デンドロビウムは、アブラムシやカイガラムシ、ナメクジなどの害虫の被害に合う場合があります。特にアブラムシはウイルス性の病気を媒介する恐れもあるため、見つけた時はすぐに駆除しましょう。

カイガラムシの成虫は歯ブラシなどでこすり取れば大丈夫です。ナメクジは駆除剤などを利用して対応しましょう。

4-7.病気

デンドロビウムは、花びらに褐色の斑点がでる「灰色かび病」や、葉に褐色の斑点がでる「褐斑病」、ウイルスが原因で葉に黄色い模様がでる「モザイク病」などにかかることがあります。

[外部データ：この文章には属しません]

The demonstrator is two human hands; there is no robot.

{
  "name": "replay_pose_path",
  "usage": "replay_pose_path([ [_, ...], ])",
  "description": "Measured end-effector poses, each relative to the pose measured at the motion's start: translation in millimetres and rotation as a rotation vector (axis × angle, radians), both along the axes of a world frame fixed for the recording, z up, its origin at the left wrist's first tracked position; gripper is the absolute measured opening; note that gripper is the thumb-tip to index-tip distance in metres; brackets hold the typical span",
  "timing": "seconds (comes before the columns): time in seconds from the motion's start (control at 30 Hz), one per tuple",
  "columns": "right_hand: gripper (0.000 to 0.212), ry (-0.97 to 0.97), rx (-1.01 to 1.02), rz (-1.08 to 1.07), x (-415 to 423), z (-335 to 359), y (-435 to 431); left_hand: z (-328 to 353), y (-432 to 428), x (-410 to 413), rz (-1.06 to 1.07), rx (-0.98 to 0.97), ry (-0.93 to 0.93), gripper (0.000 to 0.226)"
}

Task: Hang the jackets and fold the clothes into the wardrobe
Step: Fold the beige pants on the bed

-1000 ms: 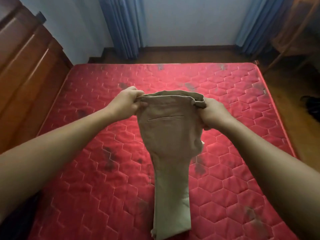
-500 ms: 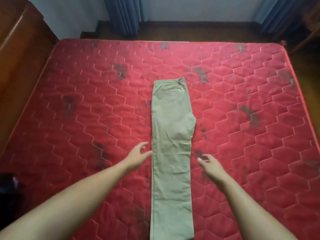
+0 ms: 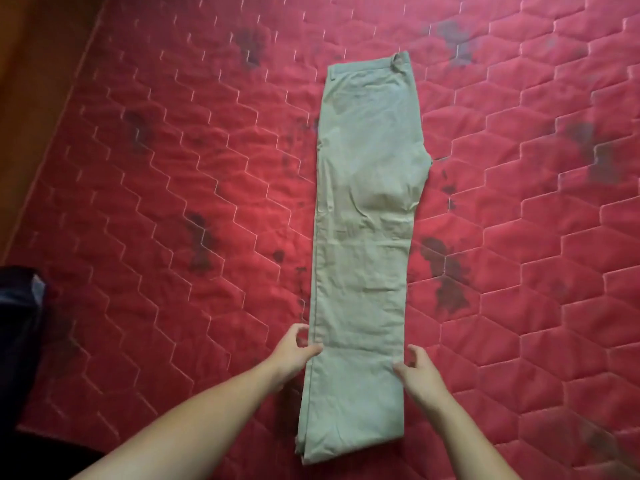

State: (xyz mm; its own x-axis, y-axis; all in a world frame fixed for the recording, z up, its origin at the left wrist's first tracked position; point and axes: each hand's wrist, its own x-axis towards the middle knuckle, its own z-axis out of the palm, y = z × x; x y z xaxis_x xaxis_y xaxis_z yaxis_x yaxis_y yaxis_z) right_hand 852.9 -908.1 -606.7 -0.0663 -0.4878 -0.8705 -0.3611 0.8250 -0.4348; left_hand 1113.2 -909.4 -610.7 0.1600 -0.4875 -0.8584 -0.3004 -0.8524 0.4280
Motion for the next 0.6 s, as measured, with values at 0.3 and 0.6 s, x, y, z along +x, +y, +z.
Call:
replay_pose_path([
  [0.3, 0.029, -0.098, -0.022, -0.215, -11, -48, 66, -35, 60, -31, 0.148, -0.104, -0.160, 0.048],
  [0.6, 0.036, -0.267, -0.207, -0.080, -6, -50, 118, -32, 98, -26, 0.236, -0.097, -0.003, 0.040],
])
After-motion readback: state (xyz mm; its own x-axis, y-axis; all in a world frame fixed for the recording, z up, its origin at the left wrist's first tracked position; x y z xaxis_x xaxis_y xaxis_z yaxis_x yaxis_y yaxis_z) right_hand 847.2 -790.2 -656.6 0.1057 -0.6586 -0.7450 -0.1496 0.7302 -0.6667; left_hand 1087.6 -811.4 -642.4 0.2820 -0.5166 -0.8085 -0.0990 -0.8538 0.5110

菌による病気であれば、すぐに患部を取り除くことで蔓延することを防げますが、ウイルスが原因の場合は、対処法法がないので株ごと処分しなければなりません。

デンドロビウム

5.デンドロビウムの植え替えの手順

5-1.水やりを1週間以上控えた後、高芽を摘む

植え替えをする前は水やりを一週間以上控えて乾燥させておきます。

その後、高芽を摘むのですが、摘み方としては、手で捩じるようにして摘み取ります。高芽は、花芽になるはずが葉芽になってしまった芽のことです。茎の途中から白い根が出ていたら初根部より上は高芽ですので、摘み取ってしまいましょう。

5-2.変色した古い葉も剪定する

高芽を摘み取ったら、変色した古い葉も摘み取りましょう。もし、この時点でデンドロビウムを増やしたいと考えているならば、根が出ている高芽は捨てずにとっておきましょう。

高芽は株分けに利用することができ、デンドロビウムを増やすことができます。

5-3.鉢からデンドロビウムを取り出す

高芽と変色した古い葉を摘み取ったら、鉢からデンドロビウムを取り出します。デンドロビウムの根は細いため、無理に抜いてしまうとすぐに切れてしまいます。

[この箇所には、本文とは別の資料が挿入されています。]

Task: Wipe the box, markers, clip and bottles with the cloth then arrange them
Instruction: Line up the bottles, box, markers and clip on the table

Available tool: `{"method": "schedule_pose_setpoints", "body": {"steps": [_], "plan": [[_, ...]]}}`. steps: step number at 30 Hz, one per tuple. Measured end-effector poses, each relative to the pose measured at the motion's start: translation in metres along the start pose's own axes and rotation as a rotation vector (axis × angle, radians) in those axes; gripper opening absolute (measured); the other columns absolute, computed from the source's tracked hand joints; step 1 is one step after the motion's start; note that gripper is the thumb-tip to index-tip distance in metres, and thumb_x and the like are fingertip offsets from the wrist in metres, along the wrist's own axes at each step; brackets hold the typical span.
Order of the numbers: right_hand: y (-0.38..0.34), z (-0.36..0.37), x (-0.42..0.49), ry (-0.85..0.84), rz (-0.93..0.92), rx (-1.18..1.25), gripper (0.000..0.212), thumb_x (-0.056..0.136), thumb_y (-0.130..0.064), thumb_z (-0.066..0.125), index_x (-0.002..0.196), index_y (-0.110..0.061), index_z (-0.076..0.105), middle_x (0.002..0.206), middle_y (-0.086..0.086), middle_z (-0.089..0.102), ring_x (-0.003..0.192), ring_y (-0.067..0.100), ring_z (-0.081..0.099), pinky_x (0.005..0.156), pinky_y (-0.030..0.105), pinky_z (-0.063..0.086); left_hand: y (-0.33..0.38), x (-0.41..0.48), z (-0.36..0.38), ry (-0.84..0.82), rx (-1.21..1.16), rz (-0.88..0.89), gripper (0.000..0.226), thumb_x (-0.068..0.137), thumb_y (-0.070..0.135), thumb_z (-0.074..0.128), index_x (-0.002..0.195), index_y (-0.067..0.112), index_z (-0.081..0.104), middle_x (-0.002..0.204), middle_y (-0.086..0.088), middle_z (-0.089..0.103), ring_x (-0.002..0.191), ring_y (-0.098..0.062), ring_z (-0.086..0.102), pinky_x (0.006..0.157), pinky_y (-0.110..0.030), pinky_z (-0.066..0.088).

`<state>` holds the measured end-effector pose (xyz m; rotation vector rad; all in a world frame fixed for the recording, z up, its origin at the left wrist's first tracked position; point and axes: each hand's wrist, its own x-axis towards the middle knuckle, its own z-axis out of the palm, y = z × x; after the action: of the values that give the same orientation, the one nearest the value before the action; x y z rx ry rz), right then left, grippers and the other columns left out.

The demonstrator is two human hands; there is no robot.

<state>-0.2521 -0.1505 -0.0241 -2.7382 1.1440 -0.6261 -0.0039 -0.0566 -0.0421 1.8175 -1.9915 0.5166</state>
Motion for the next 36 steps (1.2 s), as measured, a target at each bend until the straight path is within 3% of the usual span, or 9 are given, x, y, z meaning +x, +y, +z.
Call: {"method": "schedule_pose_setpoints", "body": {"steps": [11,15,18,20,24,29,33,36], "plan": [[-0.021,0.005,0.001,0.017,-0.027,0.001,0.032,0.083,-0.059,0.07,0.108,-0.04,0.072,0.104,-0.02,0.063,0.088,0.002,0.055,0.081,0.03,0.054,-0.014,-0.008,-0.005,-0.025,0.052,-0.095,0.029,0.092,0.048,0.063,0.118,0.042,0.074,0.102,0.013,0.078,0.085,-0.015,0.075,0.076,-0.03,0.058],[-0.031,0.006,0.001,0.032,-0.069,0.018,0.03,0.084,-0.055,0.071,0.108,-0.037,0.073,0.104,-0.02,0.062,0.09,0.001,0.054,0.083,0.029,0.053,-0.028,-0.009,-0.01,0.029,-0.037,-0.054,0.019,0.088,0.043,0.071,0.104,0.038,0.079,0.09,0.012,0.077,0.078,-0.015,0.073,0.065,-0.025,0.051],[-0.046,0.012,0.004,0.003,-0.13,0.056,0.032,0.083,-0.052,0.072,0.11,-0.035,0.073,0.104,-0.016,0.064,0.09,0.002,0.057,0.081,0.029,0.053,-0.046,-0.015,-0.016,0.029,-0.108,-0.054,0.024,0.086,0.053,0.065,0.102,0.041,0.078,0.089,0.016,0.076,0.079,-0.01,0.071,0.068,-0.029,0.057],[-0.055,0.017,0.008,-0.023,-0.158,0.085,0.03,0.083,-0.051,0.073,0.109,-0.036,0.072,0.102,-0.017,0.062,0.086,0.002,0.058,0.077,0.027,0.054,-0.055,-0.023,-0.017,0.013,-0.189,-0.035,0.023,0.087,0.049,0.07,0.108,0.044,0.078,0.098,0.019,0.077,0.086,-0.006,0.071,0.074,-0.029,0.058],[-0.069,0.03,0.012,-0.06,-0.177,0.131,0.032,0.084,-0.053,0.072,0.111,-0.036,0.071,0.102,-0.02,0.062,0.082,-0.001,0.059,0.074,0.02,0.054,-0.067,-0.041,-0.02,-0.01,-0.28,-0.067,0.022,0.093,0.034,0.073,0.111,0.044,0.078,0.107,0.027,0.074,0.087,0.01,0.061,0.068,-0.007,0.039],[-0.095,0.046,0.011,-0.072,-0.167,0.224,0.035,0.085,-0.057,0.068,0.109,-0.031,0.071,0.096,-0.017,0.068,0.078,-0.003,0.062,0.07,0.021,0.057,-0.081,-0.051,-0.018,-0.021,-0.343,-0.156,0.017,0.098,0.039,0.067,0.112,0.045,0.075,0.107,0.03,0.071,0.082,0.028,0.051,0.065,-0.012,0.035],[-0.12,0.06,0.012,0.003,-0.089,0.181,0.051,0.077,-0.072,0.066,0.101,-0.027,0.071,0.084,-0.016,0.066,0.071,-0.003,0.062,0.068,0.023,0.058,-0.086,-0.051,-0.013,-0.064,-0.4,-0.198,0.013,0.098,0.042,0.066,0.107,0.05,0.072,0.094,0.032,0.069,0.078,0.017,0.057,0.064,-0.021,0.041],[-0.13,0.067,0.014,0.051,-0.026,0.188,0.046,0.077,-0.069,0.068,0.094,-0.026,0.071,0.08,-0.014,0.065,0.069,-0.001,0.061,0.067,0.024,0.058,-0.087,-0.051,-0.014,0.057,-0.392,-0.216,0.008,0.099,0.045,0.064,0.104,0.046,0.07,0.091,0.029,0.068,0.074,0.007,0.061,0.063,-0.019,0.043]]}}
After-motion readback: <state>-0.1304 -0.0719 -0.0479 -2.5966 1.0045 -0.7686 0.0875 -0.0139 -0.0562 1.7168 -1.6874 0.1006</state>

引っ張っても抜けない場合は、慎重にほぐしながら根元を持って、優しく取り出してください。

5-4.黒っぽく変色した根は切り落とす

デンドロビウムを鉢から取り出したら、古いラン用培養士を落とします。すると、根の部分の状態がはっきりと見えますので、黒っぽく変色している部分はハサミで切り落としましょう。

健康的な根は白いので、見分けやすいです。

5-5.植え込み材を詰めて新しい鉢に植え替える

黒っぽく変色した根を切り落としたら、新しい鉢に植え込み材を詰めてデンドロビウムを鉢に植え替えます。ラン用培養士やバークを使う場合は、鉢の底穴をネットで塞ぎ、底石を敷き詰めてから植えてください。

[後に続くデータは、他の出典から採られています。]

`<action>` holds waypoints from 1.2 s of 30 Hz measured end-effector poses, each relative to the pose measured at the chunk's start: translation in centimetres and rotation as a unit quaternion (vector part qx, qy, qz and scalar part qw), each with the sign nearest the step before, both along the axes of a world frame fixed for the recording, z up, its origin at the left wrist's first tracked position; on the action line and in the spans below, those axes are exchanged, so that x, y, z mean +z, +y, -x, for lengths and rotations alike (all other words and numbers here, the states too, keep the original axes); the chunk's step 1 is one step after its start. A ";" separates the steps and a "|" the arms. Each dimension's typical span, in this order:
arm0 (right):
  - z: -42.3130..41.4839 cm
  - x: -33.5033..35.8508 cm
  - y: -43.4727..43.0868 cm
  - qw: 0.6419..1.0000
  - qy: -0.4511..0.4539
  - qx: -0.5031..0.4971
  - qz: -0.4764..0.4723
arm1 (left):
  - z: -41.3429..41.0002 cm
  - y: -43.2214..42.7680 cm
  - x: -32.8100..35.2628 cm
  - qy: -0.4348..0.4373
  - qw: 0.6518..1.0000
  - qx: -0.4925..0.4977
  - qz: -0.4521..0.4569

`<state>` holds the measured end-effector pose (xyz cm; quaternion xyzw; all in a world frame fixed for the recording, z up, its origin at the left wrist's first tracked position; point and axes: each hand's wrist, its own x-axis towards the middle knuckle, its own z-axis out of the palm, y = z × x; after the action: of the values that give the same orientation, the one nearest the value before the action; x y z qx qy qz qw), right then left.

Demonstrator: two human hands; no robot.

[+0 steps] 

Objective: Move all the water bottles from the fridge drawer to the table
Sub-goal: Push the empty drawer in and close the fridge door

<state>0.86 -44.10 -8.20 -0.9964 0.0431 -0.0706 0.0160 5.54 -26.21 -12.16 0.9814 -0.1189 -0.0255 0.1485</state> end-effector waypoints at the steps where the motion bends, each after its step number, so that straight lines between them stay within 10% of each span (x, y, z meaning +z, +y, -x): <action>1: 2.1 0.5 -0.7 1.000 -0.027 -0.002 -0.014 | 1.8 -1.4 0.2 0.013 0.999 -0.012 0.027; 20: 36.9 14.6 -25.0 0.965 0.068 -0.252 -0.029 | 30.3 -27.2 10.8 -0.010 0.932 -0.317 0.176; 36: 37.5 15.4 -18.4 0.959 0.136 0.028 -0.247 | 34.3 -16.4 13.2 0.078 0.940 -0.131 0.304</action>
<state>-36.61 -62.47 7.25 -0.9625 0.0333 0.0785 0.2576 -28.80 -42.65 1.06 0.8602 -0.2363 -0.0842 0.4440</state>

植え方のポイントとしては、新しい鉢にデンドロビウムを仮置きし、支えながら隙間に土を入れていきます。

鉢を揺らしながら行うと、根の間に土が入りやすくなり、綺麗に植え替えができます。

まとめ

 デンドロビウムについて紹介しました。デンドロビウムと一言で言っても、その系統は様々で、色や形の種類も豊富です。

気温に合わせた管理を行うことで綺麗な花が咲きますので、今回紹介した内容を参考にして、デンドロビウムを育ててみてはいかがでしょうか。